Philippine Clean Water Act
Republic Act 9275 is an act providing for a comprehensive water quality management. It primarily attempts to harmonize economic growth and environmental concern on water.
The general approach is creation of water quality management areas (WQMA) by the Department of Environment and Natural Resources (DENR) using physiographic units such as watershed, river basins or water resources regions. The Act directs the Department of Public Works and Highways (DPWH) and its attached agencies to prepare a national program on sewerage and septage management and the Department of Health (DOH) to formulate guidelines and standards for the collection, treatment and disposal of sewage including guidelines for the establishment and operation of centralized sewage treatment system. Further, the DENR shall establish standards for each significant wastewater parameter per industry sector and implement a wastewater charge system in all management areas through the collection of wastewater charges/fees. The system shall be established on the basis of payment to the government for discharging wastewater into the water bodies.

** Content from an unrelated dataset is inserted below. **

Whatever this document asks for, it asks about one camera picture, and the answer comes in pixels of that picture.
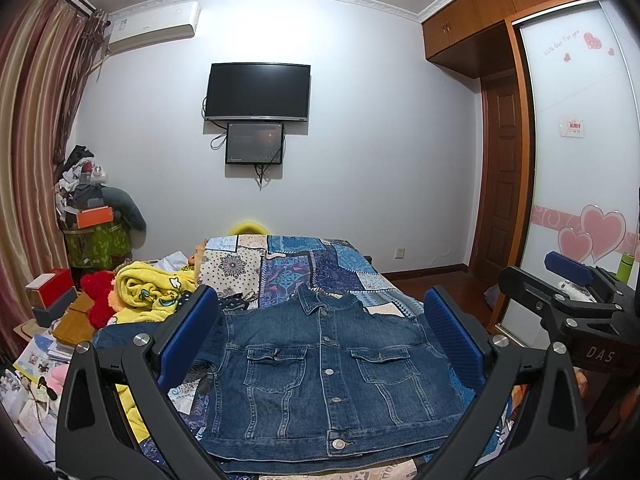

The creation of WQMAs may be a holistic approach to water body management. However, this involves serious coordination work and requires a big budget. On the other hand, since the sewerage and septage management is included, this is an indicator that the government is giving importance to this environmental aspect which has been taken for granted for years.
With regards to charges and penalties, it follows the “polluter pays principle”, which basically means that the more you pollute, the more you pay to the government. Though this may be a better approach, there would also be a tendency that industries would pass on the charges to their consumers through increase in the prices of their products. Nevertheless, the incentives lined up in the Act may also serve as come-on to industries to adhere to a cleaner and environment-friendly production process.
Lastly, because the approach is holistic and comprehensive, it is important that there is a strong linkage and funding mechanism.